Ministry of Public Works
- In office 20 February 1965 – 27 October 1965
- Prime Minister: Suat Hayri Ürgüplü
- Preceded by: Arif Hikmet Onat
- Succeeded by: Ethem Erdinç

Ministry of Public Works
- In office 3 April 1967 – 3 November 1969
- Prime Minister: Süleyman Demirel
- Preceded by: Ethem Erdinç
- Succeeded by: Yaşar Gülez

Minister of Industry
- In office 5 January 1978 – 12 November 1979
- Prime Minister: Bülent Ecevit
- Preceded by: Oğuzhan Asiltürk
- Succeeded by: Kemal Bayar

Personal details
- Born: 1919 Isparta, Ottoman Empire
- Died: January 21, 2010 (aged 90–91) Ankara, Turkey
- Party: Justice Party (AP)
- Education: Mechanical engineering
- Alma mater: Technische Universität Berlin
- Occupation: Civil servant, politician
- Profession: Mechanical engineer

= Orhan Alp =

Turkish politician

Orhan Alp (1919 – 21 January 2010) was a Turkish mechanical engineer, politician and former government minister.

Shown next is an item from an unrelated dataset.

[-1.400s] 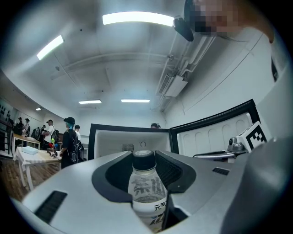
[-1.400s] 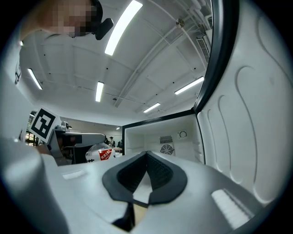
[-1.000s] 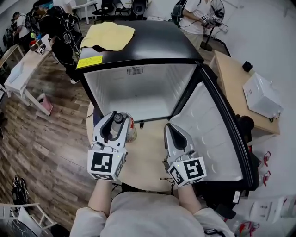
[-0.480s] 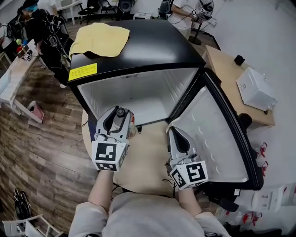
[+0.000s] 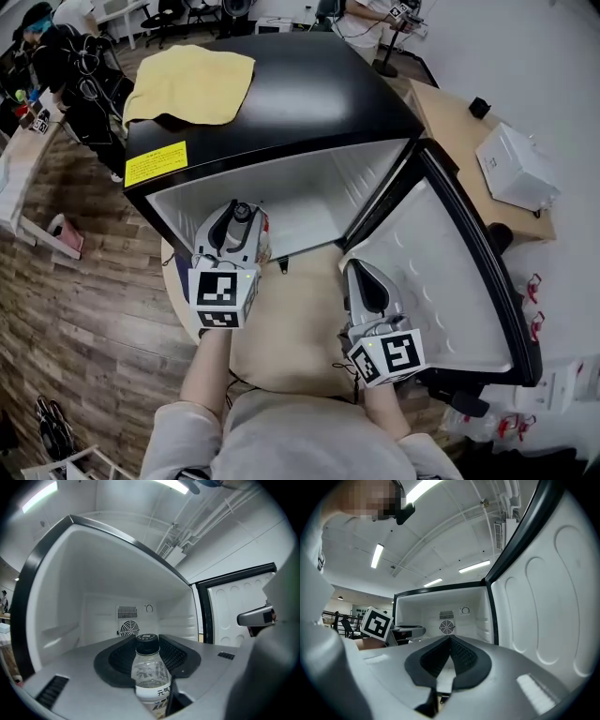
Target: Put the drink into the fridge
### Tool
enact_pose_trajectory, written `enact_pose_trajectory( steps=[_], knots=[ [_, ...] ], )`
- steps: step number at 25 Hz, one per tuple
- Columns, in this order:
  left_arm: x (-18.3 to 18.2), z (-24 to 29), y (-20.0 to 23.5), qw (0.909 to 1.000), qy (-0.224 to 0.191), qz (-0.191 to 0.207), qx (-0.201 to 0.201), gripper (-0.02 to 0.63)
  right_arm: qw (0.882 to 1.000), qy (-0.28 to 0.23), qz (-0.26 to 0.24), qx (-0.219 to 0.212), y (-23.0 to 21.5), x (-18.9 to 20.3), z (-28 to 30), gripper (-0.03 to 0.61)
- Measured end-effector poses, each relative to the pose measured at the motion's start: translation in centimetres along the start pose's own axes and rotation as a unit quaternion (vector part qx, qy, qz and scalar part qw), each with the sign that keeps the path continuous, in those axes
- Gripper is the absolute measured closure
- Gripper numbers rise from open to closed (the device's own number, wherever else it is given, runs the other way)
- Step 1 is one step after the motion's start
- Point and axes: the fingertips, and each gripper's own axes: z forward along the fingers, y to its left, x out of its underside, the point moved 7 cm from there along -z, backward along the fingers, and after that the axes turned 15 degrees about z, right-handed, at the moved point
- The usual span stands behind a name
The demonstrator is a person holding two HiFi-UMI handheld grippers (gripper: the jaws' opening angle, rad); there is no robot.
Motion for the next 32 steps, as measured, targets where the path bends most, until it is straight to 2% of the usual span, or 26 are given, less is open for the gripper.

Orhan Alp was born in Isparta, Ottoman Empire in 1919. He graduated from Technische Universität Berlin. Between 1942 and 1964 he served in the Turkish State Railways (TCDD). In 1964, he resigned from the TCDD, and briefly served in the Middle East Technical University as a lecturer.

==Political career==
Alp joined the Justice Party (AP). Although he was not a parliament member in 1965, he was appointed as the Minister of Public Works in the 29th government of Turkey on 20 February 1965, and served until 27 October 1965. In the 1965 general election, he was elected into the 13th Parliament of Turkey as a deputy from Ankara Province. Following a government reshuffle, he was reappointed as the Minister of Public Works in the 30th government of Turkey on 3 April 1967, and served until 3 November 1969.

In the 1973 and the 1977 general elections, he was reelected into the 15th and the 16th Parliament of Turkey. But in 1977, he resigned from the Justice Party, and continued as an independent parliament member. In the 42nd government of Turkey, he served as the Minister of Industry, between 5 January 1978 and 12 November 1979.

He died in Ankara on 21 January 2010.